Task to carry out →
Go over the records and count each line that has the string "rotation". Give the number and nothing else.

Records provided →

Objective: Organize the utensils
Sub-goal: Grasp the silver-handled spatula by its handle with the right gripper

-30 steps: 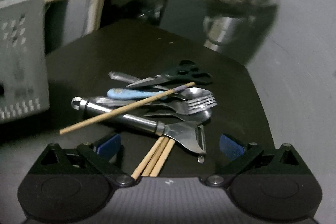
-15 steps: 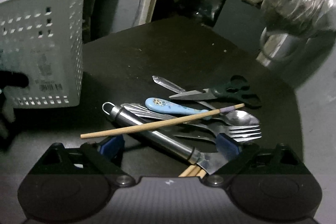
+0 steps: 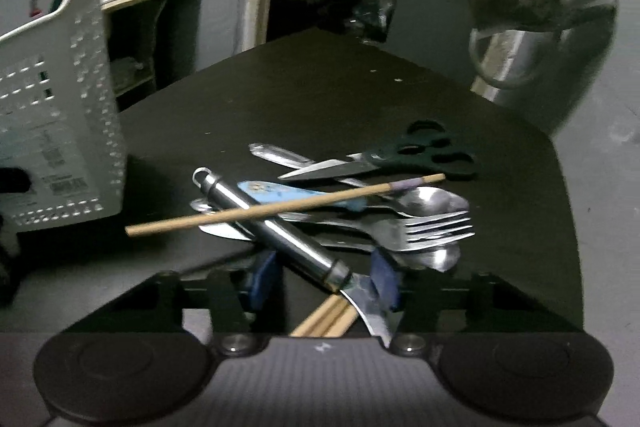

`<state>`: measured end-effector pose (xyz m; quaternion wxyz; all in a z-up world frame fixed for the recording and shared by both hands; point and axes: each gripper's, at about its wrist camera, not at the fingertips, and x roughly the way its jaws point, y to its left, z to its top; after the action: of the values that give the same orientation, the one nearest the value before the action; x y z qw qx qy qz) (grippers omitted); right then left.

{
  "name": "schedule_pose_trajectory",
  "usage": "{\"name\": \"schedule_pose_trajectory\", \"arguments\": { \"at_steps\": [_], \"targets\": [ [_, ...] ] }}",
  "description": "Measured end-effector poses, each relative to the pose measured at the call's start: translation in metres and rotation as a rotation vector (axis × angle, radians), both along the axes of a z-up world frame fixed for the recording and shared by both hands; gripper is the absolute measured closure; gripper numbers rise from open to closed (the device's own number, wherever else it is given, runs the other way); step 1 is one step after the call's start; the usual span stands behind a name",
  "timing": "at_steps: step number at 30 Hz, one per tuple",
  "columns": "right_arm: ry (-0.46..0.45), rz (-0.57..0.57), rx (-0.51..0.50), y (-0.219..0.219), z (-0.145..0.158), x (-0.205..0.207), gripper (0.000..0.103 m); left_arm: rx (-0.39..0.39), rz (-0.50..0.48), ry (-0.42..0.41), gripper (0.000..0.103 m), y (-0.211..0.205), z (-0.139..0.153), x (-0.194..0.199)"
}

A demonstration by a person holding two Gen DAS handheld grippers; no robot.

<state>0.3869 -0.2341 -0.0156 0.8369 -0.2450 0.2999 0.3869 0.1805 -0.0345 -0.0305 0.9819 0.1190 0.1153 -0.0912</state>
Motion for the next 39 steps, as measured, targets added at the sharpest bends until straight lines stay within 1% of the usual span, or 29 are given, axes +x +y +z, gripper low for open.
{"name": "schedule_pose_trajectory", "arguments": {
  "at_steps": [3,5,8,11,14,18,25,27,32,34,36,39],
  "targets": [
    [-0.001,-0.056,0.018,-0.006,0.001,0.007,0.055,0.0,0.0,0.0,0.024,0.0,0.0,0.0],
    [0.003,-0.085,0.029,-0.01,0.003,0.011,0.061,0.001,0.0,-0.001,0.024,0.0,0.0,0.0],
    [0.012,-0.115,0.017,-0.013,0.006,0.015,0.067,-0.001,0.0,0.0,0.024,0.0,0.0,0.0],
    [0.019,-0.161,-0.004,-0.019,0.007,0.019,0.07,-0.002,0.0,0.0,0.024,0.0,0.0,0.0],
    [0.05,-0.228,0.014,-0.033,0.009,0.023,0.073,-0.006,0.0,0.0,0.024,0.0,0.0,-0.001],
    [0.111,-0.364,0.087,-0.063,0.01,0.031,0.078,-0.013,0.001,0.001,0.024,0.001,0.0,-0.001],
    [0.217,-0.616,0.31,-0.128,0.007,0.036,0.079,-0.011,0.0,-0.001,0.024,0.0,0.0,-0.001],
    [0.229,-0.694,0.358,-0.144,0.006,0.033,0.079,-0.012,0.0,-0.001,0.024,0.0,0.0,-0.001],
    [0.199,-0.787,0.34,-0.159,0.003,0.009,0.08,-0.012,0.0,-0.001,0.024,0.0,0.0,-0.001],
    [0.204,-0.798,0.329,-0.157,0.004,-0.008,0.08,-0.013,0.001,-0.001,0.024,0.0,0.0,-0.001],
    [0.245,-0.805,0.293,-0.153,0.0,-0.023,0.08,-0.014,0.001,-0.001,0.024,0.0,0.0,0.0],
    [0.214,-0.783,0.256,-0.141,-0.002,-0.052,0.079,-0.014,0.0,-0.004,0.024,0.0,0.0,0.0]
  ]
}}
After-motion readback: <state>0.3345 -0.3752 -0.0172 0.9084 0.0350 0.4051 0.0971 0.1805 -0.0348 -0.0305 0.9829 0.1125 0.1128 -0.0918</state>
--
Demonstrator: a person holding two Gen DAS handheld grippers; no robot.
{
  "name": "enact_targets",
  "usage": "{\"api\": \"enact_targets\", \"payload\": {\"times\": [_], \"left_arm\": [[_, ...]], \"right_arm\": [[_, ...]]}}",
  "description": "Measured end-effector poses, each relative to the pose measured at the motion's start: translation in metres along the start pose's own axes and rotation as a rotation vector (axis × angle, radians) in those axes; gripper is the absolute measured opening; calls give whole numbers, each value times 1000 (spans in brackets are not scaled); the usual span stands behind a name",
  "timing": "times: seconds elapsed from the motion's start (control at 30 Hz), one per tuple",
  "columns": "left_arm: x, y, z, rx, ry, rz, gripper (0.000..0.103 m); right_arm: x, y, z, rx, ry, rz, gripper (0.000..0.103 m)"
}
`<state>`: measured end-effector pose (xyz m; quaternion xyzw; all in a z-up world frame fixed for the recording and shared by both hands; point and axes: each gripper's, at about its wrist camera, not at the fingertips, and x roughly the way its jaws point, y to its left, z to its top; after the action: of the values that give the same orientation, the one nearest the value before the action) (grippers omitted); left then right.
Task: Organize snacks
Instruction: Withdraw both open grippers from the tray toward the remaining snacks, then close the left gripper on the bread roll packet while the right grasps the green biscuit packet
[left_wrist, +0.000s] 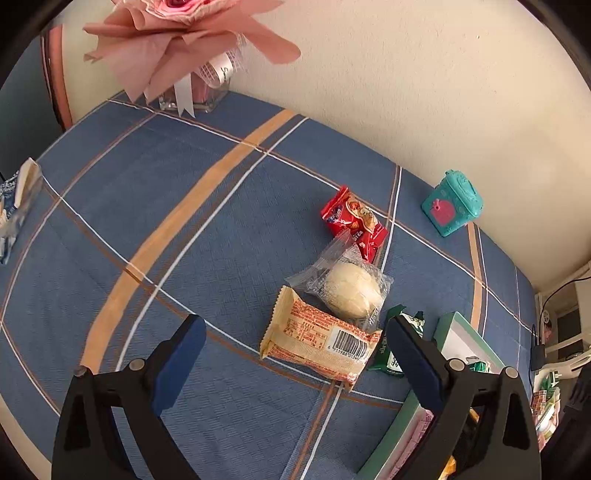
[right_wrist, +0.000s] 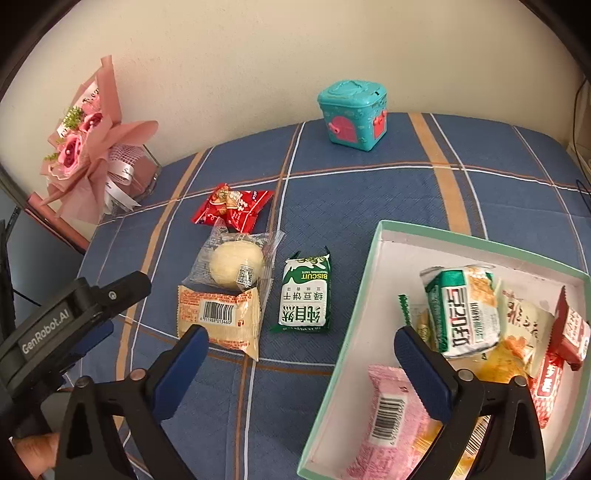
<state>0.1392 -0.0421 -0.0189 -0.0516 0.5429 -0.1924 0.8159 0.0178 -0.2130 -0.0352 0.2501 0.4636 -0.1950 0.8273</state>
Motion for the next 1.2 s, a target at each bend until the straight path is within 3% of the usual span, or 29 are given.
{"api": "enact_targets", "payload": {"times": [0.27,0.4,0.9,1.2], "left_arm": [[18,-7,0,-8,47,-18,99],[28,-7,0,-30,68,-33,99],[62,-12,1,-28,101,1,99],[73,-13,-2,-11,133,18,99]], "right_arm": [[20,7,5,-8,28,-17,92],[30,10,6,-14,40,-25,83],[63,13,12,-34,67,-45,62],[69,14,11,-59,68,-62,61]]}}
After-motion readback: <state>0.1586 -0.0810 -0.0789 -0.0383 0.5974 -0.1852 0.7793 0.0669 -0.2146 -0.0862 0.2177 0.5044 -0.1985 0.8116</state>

Exercise solution →
2